═══ RECORDED DATA

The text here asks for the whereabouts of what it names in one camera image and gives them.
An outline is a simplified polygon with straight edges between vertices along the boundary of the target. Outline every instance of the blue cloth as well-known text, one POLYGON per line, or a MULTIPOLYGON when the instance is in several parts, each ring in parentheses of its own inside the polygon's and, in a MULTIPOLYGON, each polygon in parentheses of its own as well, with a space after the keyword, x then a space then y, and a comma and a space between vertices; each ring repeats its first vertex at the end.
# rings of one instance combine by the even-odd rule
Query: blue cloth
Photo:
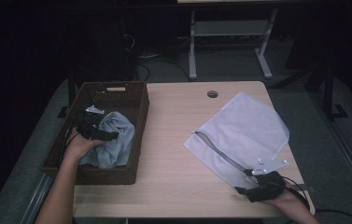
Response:
POLYGON ((120 133, 117 139, 108 141, 102 146, 93 148, 80 161, 101 169, 126 165, 134 138, 134 126, 120 112, 111 112, 99 124, 99 129, 107 132, 120 133))

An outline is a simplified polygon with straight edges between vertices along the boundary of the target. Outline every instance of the human hand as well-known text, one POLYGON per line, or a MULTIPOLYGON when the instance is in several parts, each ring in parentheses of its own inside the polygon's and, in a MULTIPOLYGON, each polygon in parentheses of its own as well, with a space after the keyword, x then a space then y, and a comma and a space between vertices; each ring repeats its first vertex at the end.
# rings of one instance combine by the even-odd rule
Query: human hand
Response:
MULTIPOLYGON (((293 189, 292 185, 286 181, 286 188, 293 189)), ((288 190, 284 190, 277 198, 263 201, 277 207, 286 217, 300 224, 317 224, 318 221, 306 208, 303 202, 288 190)))
POLYGON ((77 128, 73 128, 67 139, 67 149, 64 153, 64 159, 80 161, 92 148, 105 143, 106 141, 101 140, 88 140, 79 134, 77 128))

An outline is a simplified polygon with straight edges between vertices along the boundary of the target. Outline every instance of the gray carpet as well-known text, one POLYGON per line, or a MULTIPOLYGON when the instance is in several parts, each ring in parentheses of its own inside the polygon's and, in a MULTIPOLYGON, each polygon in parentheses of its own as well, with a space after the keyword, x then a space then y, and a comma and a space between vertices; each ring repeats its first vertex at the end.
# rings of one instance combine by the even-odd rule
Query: gray carpet
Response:
MULTIPOLYGON (((230 44, 216 52, 198 53, 198 78, 194 81, 258 80, 272 85, 295 72, 284 69, 292 41, 272 40, 265 56, 274 78, 265 79, 253 51, 257 43, 256 40, 240 40, 237 45, 230 44)), ((185 73, 188 72, 188 52, 185 49, 176 56, 162 56, 145 61, 143 65, 149 70, 147 82, 188 81, 185 73)), ((148 76, 145 67, 138 67, 140 79, 148 76)), ((321 92, 317 97, 305 91, 305 79, 303 77, 282 90, 269 90, 269 94, 275 109, 289 127, 289 144, 310 189, 315 208, 337 209, 352 214, 352 169, 331 130, 331 125, 336 125, 352 148, 352 95, 345 84, 335 81, 334 102, 344 107, 349 118, 337 119, 329 124, 319 108, 320 102, 317 102, 321 92)), ((45 180, 42 180, 38 169, 50 147, 50 139, 54 138, 61 125, 62 120, 57 115, 62 106, 67 104, 67 83, 64 82, 54 93, 0 194, 0 223, 28 223, 31 219, 26 214, 36 211, 30 204, 42 201, 45 192, 39 192, 44 190, 36 186, 45 180)), ((342 214, 318 213, 317 217, 321 223, 352 223, 352 218, 342 214)), ((287 222, 285 218, 263 221, 266 224, 287 222)), ((121 223, 122 220, 78 220, 78 223, 108 222, 121 223)))

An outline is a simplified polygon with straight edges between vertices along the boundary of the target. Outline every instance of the wicker basket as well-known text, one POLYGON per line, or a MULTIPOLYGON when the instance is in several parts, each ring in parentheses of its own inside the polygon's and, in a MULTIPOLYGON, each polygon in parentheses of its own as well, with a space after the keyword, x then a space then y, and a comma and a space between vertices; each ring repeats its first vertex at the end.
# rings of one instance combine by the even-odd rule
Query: wicker basket
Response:
POLYGON ((127 165, 111 169, 98 169, 90 165, 79 166, 77 185, 131 185, 135 183, 141 141, 146 126, 149 99, 145 82, 88 82, 84 83, 71 106, 41 170, 54 178, 62 155, 65 133, 78 118, 73 117, 83 109, 94 105, 108 114, 119 111, 134 125, 134 140, 127 165))

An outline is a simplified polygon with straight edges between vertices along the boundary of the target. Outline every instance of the wooden table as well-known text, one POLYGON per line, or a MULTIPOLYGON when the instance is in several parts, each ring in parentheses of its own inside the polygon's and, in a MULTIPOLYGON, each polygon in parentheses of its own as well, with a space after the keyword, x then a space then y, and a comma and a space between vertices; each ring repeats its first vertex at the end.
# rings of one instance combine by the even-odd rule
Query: wooden table
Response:
MULTIPOLYGON (((75 217, 279 217, 263 203, 251 203, 200 163, 184 146, 194 131, 237 92, 268 105, 261 82, 148 84, 150 100, 137 180, 130 186, 76 186, 75 217), (208 91, 217 91, 209 98, 208 91)), ((289 145, 279 156, 289 161, 281 175, 302 184, 289 145)))

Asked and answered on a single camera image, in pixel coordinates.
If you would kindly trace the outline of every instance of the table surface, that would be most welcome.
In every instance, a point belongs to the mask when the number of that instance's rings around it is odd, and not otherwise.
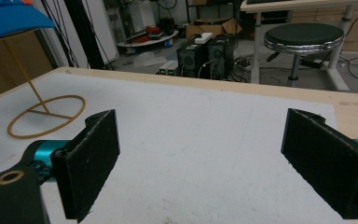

══════

EXERCISE OBJECTIVE: All of the entries above are to be transcribed word for word, with no pictures included.

ANSWER:
The text here asks for the whereabouts of what it names in one camera image and gives them.
An outline is a simplified polygon with straight edges between vertices along the boundary of the target. Outline every instance of the blue cloth as well-known text, one POLYGON per line, or a MULTIPOLYGON when the instance is in several parts, each ring in parentheses of its own inside the polygon's and, in a MULTIPOLYGON, each polygon in parentheses of its own as well, with a space after the keyword, x then a space then y, and a comma and a space between vertices; each ring repeats its first vertex at the end.
# rings of one instance combine by the even-odd rule
Query: blue cloth
Photo:
Response:
POLYGON ((120 133, 117 139, 108 141, 102 146, 93 148, 80 161, 101 169, 126 165, 134 138, 134 126, 120 112, 111 112, 99 124, 99 129, 107 132, 120 133))

An outline is a simplified polygon with straight edges between vertices along the boundary of the target. Outline every instance of the human hand as well-known text, one POLYGON per line, or a MULTIPOLYGON when the instance is in several parts, each ring in parentheses of its own inside the polygon's and, in a MULTIPOLYGON, each polygon in parentheses of its own as well, with a space after the keyword, x then a space then y, and a comma and a space between vertices; each ring repeats its first vertex at the end.
# rings of one instance combine by the even-odd rule
Query: human hand
Response:
MULTIPOLYGON (((293 189, 292 185, 286 181, 286 188, 293 189)), ((288 190, 284 190, 277 198, 263 201, 277 207, 286 217, 300 224, 317 224, 318 221, 306 208, 303 202, 288 190)))
POLYGON ((77 128, 73 128, 67 139, 67 149, 64 153, 64 159, 80 161, 92 148, 105 143, 106 141, 101 140, 88 140, 79 134, 77 128))

An outline is a simplified polygon with straight edges between vertices along the boundary of the target. Outline every instance of the gray carpet as well-known text, one POLYGON per line, or a MULTIPOLYGON when the instance is in several parts, each ring in parentheses of its own inside the polygon's and, in a MULTIPOLYGON, each polygon in parentheses of its own as well, with a space after the keyword, x then a space then y, and a comma and a space between vertices; each ring repeats its first vertex at the end.
# rings of one instance combine by the even-odd rule
Query: gray carpet
Response:
MULTIPOLYGON (((230 44, 216 52, 198 53, 198 78, 194 81, 258 80, 272 85, 295 72, 284 69, 292 41, 272 40, 265 56, 274 78, 265 79, 253 51, 257 43, 256 40, 240 40, 237 45, 230 44)), ((185 73, 188 72, 188 52, 185 49, 176 56, 162 56, 145 61, 143 65, 149 70, 147 82, 188 81, 185 73)), ((148 76, 145 67, 138 67, 140 79, 148 76)), ((321 92, 317 97, 305 91, 305 79, 303 77, 282 90, 269 90, 269 94, 275 109, 289 127, 289 144, 310 189, 315 208, 337 209, 352 214, 352 169, 331 130, 331 125, 336 125, 352 148, 352 95, 345 84, 335 81, 334 102, 344 107, 349 118, 337 119, 329 124, 319 108, 320 102, 317 102, 321 92)), ((45 180, 42 180, 38 169, 50 147, 50 139, 54 138, 61 125, 62 120, 57 115, 62 106, 67 104, 67 83, 64 82, 54 93, 0 194, 0 223, 28 223, 31 219, 26 214, 36 211, 30 204, 42 201, 45 192, 39 192, 44 190, 36 186, 45 180)), ((342 214, 318 213, 317 217, 321 223, 352 223, 352 218, 342 214)), ((287 222, 285 218, 263 221, 266 224, 287 222)), ((121 223, 122 220, 78 220, 78 223, 108 222, 121 223)))

An outline is a simplified polygon with straight edges between vertices along the boundary of the target. Outline every instance of the wicker basket as well-known text, one POLYGON per line, or a MULTIPOLYGON when the instance is in several parts, each ring in parentheses of its own inside the polygon's and, in a MULTIPOLYGON, each polygon in parentheses of its own as well, with a space after the keyword, x then a space then y, and a comma and a space between vertices; each ring repeats its first vertex at the end.
# rings of one instance combine by the even-odd rule
Query: wicker basket
Response:
POLYGON ((127 165, 111 169, 98 169, 90 165, 79 166, 77 185, 131 185, 135 183, 141 141, 146 126, 149 99, 145 82, 88 82, 84 83, 71 106, 41 170, 54 178, 62 155, 65 133, 78 118, 73 117, 83 109, 94 105, 108 114, 119 111, 134 125, 134 140, 127 165))

An outline is a simplified polygon with straight edges between vertices along the boundary of the target. Outline every instance of the wooden table as well-known text, one POLYGON per line, or a MULTIPOLYGON when the instance is in several parts, each ring in parentheses of its own inside the polygon's and, in a MULTIPOLYGON, each polygon in parentheses of its own as well, with a space after the keyword, x then a space then y, and a comma and a space between vertices; each ring repeats its first vertex at the end.
# rings of one instance combine by the even-odd rule
Query: wooden table
Response:
MULTIPOLYGON (((75 217, 279 217, 263 203, 251 203, 200 163, 184 146, 194 131, 237 92, 268 105, 261 82, 148 84, 150 100, 137 180, 130 186, 76 186, 75 217), (208 91, 217 91, 209 98, 208 91)), ((289 145, 279 156, 289 161, 281 175, 302 184, 289 145)))

Asked and answered on a single camera image, in pixel coordinates.
If you would kindly trace the outline of every instance of the table surface, that would be most welcome.
In every instance, a point belongs to the mask when the number of that instance's rings around it is odd, and not otherwise.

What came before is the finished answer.